A bracingly personal look at our era’s key innovator
It seems strangely fitting that you can now listen to Walter Isaacson’s biography of Steve Jobs on one of the latter’s inventions. It’s a powerful reminder of the ubiquity of the man whom Isaacson boldly proclaims an American innovator of the caliber of Thomas Edison. What comes across most clearly in Steve Jobs isn’t that Jobs invented any one particular gadget, but rather the way he raised existing ideas to perfection, making products people rushed to with a religious fervor.

Isaacson, who conducted countless interviews with Jobs and his immense network of rich, powerful and incredibly smart friends and lovers, offers us an unprecedentedly close portrait of the man. He starts from the very beginning, with strong portraits of Jobs’s biological parents as well as the adoptive ones who took him in after he was abandoned. He follows Jobs through adolescence, eventually offering a fresh take on the now-familiar saga of his fall from grace with Apple. Some of the most revealing stretches in this book come in the final act, where Isaacson charts out Jobs’ personal and private life as he helmed Pixar, NeXT, and, ultimately, took Apple to the top of the world’s corporate entities.
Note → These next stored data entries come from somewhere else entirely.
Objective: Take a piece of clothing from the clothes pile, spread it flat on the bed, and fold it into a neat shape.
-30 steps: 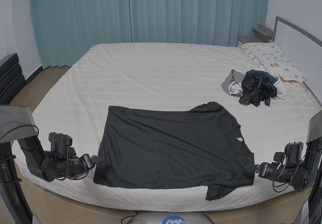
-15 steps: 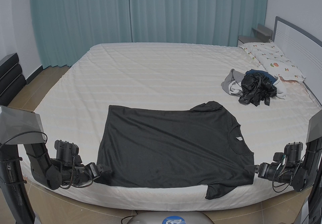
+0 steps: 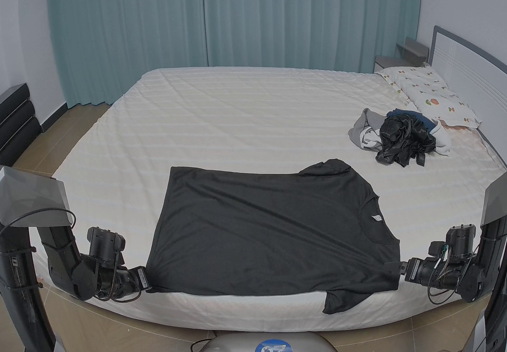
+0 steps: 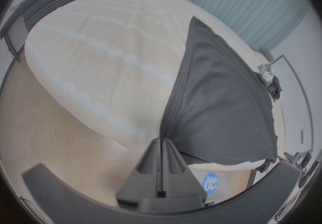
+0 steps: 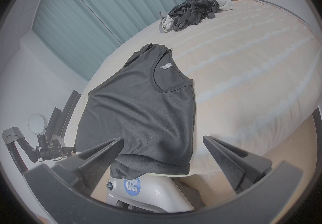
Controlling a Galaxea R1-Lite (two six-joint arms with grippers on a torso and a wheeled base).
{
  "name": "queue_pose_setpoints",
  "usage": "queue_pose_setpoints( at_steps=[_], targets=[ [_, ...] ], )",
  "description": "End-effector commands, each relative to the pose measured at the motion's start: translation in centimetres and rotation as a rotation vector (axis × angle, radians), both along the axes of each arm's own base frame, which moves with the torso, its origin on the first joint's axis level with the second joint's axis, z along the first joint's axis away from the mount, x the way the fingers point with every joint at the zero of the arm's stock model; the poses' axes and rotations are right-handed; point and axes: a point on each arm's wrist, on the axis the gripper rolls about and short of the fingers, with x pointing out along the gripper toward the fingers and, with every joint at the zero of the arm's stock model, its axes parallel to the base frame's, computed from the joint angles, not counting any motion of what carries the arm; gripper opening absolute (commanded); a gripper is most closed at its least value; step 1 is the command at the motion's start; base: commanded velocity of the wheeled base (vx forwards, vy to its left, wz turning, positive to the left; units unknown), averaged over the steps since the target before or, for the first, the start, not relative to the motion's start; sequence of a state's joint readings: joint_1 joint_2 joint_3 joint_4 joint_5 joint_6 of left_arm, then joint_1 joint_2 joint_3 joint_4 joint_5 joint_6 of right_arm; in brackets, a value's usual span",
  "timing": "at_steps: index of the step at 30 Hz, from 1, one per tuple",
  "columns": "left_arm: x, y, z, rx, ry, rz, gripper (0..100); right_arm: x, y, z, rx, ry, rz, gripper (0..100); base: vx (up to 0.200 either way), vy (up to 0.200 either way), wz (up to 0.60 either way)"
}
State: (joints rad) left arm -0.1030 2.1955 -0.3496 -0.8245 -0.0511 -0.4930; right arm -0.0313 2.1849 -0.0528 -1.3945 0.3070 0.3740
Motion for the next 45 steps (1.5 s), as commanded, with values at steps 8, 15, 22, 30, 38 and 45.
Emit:
queue_pose_setpoints(
  at_steps=[8, 15, 22, 30, 38, 45],
  targets=[
    [1.1, 0.4, 0.2, 0.024, -0.045, 0.031, 0, -0.6, 1.5, -0.7, 0.002, 0.05, 0.068, 100, 0.0, 0.0, 0.0],
    [1.7, 1.1, 0.8, 0.011, -0.098, 0.062, 0, -0.2, 2.4, -2.0, -0.006, 0.055, 0.101, 100, 0.0, 0.0, 0.0],
    [2.9, 1.0, 1.6, -0.045, -0.145, 0.128, 0, 0.4, 2.2, -3.2, -0.026, 0.04, 0.066, 100, 0.0, 0.0, 0.0],
    [3.9, 1.0, 2.4, -0.097, -0.19, 0.182, 0, 1.7, 2.2, -1.7, 0.028, -0.047, 0.019, 0, 0.0, 0.0, 0.0],
    [6.4, 0.9, 3.5, -0.207, -0.275, 0.292, 0, 5.2, 2.4, 0.0, 0.165, -0.176, -0.074, 0, 0.0, 0.0, 0.0],
    [8.2, 1.4, 2.2, -0.254, -0.296, 0.366, 0, 7.4, 2.6, -1.8, 0.181, -0.177, -0.082, 0, 0.0, 0.0, 0.0]
  ],
)
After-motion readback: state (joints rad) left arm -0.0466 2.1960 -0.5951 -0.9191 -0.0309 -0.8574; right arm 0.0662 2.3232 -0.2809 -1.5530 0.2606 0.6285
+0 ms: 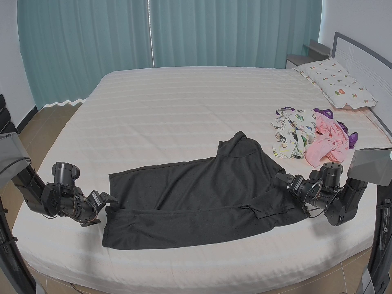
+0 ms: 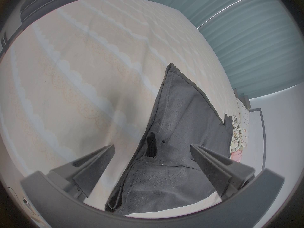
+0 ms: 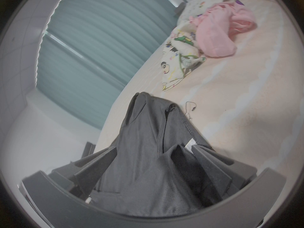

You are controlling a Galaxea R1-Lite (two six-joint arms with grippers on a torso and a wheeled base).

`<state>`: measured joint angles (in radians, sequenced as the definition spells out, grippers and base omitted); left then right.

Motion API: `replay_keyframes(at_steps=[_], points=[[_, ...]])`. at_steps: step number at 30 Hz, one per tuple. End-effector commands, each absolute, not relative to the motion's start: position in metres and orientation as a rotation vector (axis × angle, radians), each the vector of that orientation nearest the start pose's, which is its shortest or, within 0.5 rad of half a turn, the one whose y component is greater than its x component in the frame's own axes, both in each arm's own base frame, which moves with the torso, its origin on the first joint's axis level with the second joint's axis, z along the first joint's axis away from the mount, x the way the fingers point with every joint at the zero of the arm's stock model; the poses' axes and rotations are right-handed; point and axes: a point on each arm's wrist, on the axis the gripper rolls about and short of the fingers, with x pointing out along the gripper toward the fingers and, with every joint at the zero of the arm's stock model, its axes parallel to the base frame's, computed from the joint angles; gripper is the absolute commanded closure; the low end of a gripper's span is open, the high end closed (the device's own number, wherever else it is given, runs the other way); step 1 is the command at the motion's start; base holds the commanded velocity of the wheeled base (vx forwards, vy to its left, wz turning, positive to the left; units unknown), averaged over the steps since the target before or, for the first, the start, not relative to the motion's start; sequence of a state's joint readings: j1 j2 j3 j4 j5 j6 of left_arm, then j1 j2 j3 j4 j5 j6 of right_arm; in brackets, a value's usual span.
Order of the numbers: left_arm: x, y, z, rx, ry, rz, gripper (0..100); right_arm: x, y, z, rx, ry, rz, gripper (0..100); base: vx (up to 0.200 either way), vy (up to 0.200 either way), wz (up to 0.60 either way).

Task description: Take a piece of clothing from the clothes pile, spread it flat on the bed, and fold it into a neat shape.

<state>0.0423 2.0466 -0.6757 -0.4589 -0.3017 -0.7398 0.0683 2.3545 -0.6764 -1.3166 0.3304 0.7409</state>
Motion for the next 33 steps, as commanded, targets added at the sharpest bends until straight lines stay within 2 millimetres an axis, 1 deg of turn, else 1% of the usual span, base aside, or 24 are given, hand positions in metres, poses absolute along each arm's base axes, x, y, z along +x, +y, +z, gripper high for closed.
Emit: replay_keyframes(at_steps=[1, 5, 9, 17, 26, 27, 29, 33], points=[[0.311, 0.008, 0.034, -0.847, 0.933, 0.102, 0, 0.362, 0.027, 0.005, 0.871, 0.454, 0.179, 0, 0.0, 0.0, 0.0], [0.311, 0.008, 0.035, -0.879, 0.927, 0.115, 0, 0.359, 0.024, 0.005, 0.942, 0.469, 0.155, 0, 0.0, 0.0, 0.0], [0.31, 0.008, 0.035, -0.882, 0.915, 0.109, 0, 0.358, 0.025, 0.007, 0.973, 0.472, 0.154, 0, 0.2, 0.0, 0.0], [0.31, 0.008, 0.035, -0.881, 0.913, 0.11, 0, 0.354, 0.025, 0.01, 0.971, 0.456, 0.162, 0, 0.2, 0.0, 0.0], [0.308, 0.008, 0.044, -0.879, 0.888, 0.1, 0, 0.351, 0.03, 0.007, 0.967, 0.466, 0.17, 0, 0.0, 0.0, 0.0], [0.308, 0.008, 0.049, -0.877, 0.87, 0.093, 0, 0.351, 0.03, 0.006, 0.967, 0.467, 0.169, 0, 0.0, 0.0, 0.0], [0.308, 0.008, 0.052, -0.874, 0.861, 0.09, 0, 0.351, 0.03, 0.006, 0.965, 0.467, 0.169, 0, 0.0, 0.0, 0.0], [0.315, 0.009, 0.054, -0.86, 0.835, 0.089, 0, 0.351, 0.03, 0.006, 0.965, 0.466, 0.168, 0, 0.0, 0.0, 0.0]])
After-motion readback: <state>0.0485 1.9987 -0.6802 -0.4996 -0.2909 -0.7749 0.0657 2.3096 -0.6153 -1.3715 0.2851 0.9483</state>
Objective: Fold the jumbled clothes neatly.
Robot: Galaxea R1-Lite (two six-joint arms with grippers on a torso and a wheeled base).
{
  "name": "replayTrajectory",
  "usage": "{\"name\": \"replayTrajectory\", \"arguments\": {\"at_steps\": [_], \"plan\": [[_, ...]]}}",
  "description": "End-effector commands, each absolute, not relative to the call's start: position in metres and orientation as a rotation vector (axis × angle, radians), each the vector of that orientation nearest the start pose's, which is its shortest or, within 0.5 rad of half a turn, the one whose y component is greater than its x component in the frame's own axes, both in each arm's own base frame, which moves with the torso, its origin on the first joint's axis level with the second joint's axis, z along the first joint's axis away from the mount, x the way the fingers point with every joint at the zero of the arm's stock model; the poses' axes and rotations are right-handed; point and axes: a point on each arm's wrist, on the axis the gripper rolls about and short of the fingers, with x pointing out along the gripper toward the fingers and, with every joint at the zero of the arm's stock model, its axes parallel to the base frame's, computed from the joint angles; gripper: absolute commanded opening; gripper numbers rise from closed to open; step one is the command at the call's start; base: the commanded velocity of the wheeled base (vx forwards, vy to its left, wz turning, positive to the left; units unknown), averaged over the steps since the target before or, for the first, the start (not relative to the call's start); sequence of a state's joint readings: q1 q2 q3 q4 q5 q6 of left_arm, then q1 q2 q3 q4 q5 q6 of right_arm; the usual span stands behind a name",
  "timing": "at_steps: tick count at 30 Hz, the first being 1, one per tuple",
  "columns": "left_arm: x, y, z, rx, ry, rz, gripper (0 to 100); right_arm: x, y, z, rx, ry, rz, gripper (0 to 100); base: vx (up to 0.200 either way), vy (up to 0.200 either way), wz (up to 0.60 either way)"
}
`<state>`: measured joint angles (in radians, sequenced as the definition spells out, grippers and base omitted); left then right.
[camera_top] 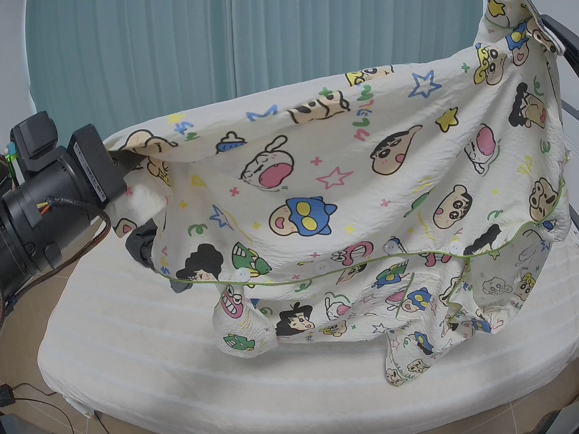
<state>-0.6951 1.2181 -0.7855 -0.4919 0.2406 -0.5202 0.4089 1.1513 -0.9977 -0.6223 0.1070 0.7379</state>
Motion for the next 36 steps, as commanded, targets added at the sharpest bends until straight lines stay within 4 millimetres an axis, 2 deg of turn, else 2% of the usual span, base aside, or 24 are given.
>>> {"name": "replayTrajectory", "arguments": {"at_steps": [1,29,36], "plan": [[0.148,-0.117,0.282,-0.536,0.070,-0.460,0,0.144,0.065,0.366,0.778,-0.250,0.656,0,0.000,-0.200,0.00],[0.149,-0.118,0.281,-0.537,0.075,-0.459,0,0.158,0.071,0.362,0.771,-0.220,0.641,0,0.000,-0.200,0.00],[0.149,-0.118,0.280,-0.538,0.079,-0.458,0,0.156,0.070,0.363,0.768,-0.225,0.644,0,0.000,0.000,0.00]]}}
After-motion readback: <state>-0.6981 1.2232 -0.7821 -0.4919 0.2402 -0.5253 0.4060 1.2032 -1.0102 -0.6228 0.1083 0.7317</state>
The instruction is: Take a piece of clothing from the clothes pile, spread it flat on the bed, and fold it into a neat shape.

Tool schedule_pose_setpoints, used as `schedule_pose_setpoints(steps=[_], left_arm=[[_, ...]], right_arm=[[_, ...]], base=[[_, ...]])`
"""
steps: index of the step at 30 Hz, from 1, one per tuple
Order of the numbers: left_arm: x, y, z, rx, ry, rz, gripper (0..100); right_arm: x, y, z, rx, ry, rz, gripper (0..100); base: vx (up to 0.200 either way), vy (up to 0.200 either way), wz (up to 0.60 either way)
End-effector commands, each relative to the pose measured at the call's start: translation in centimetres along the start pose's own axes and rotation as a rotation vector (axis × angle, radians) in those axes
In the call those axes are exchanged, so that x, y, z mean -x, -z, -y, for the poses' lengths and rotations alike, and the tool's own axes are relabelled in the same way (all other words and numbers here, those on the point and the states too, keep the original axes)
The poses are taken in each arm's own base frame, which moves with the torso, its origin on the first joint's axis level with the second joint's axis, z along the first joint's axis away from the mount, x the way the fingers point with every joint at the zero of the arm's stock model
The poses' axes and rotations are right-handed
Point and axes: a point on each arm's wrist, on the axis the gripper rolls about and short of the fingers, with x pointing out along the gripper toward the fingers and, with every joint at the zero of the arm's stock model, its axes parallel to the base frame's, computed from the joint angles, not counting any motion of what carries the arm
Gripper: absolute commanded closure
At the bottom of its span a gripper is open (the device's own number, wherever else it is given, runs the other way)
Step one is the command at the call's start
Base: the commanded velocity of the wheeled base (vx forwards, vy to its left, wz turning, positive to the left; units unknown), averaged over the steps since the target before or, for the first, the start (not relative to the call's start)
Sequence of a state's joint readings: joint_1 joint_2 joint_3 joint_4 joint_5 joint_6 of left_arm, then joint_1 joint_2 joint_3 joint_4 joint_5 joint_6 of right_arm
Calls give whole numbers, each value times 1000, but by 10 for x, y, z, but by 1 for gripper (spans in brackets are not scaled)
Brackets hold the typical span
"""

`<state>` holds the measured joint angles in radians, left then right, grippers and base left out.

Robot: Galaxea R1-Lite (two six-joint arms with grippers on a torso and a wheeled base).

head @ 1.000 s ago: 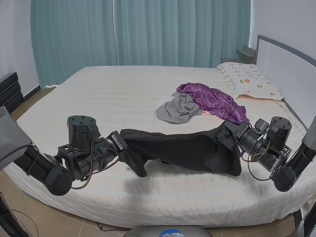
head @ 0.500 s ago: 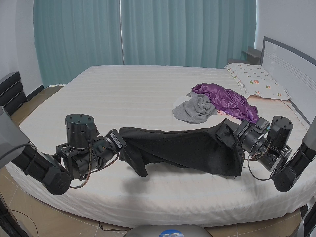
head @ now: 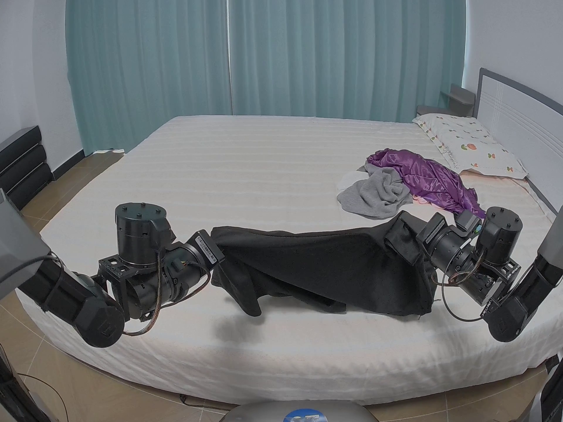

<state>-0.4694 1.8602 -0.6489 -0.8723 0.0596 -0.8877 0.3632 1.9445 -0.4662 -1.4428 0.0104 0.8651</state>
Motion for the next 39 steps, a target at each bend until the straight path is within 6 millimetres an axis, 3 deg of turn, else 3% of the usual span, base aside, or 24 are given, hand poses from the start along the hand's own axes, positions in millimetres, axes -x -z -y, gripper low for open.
schedule_pose_setpoints(steps=[1,23,35,39], left_arm=[[1,-1,1,1,4,5,100],[4,-5,2,4,8,16,100],[3,-3,8,-3,23,10,100],[3,4,9,-8,23,-13,100]], right_arm=[[-1,0,1,0,2,0,100],[-1,0,1,-2,4,2,100],[5,0,3,0,19,-1,100],[15,-2,2,0,34,7,100]], base=[[0,200,0],[0,200,0],[0,0,0],[-200,0,0]])
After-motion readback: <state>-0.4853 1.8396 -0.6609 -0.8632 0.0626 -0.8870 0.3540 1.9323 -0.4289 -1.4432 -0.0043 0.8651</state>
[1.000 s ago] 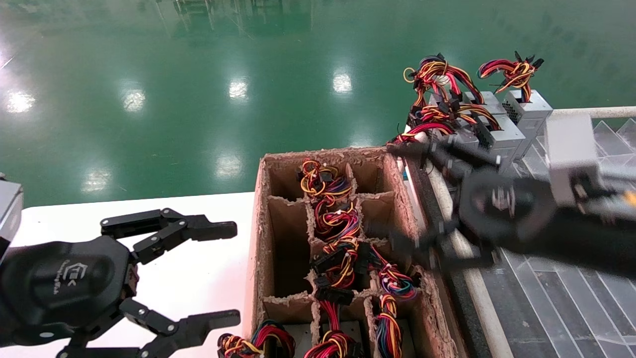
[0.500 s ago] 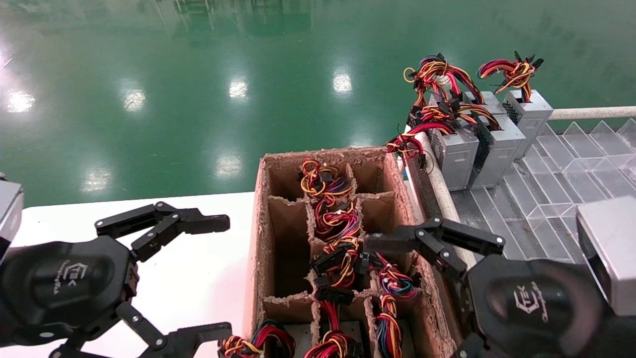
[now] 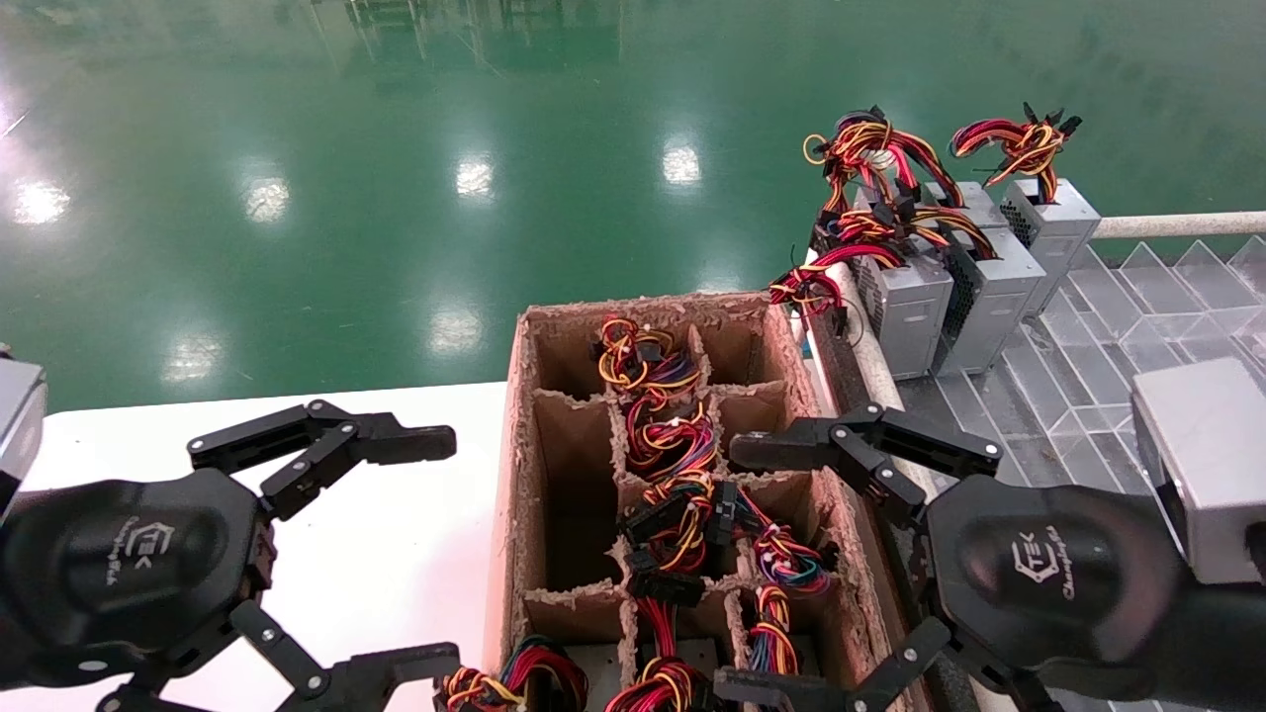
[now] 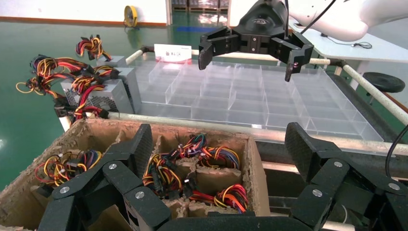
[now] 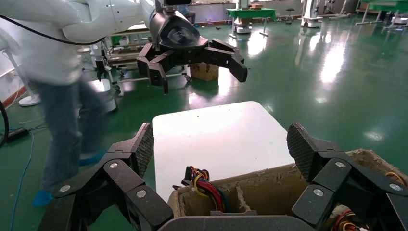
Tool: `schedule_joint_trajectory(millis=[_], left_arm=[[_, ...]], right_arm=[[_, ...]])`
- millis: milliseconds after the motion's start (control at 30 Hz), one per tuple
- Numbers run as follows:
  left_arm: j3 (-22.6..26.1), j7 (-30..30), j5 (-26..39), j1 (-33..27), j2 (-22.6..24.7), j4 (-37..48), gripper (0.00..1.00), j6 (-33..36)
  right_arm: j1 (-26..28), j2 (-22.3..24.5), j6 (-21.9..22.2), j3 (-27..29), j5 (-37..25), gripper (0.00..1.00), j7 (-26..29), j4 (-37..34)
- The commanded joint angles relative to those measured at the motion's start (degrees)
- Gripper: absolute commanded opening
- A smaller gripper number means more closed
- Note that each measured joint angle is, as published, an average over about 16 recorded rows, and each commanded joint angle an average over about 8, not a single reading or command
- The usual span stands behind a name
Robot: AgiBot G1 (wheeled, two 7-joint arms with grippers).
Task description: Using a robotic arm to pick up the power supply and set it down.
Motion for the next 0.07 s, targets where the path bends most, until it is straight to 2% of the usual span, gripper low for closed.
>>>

The book is a treasure trove of Jobs’s mantra-like sayings (“Deciding what not to do is as important as deciding what to do”) as well as revealing stories, like the 67 nurses Jobs ran through while being treated for cancer until he found the perfect ones, and the oxygen mask he rips off because it was poorly designed. Although Isaacson doesn’t cover up what a difficult and demeaning person Jobs could be, this is clearly a sympathetic portrait meant to enshrine Jobs more than deconstruct him. That’s fine for a first draft of history, as there will surely be scores of books to offer the critical opinions that Isaacson largely eschews in favor of showing us the man behind the technology virtually all of us are now hooked on.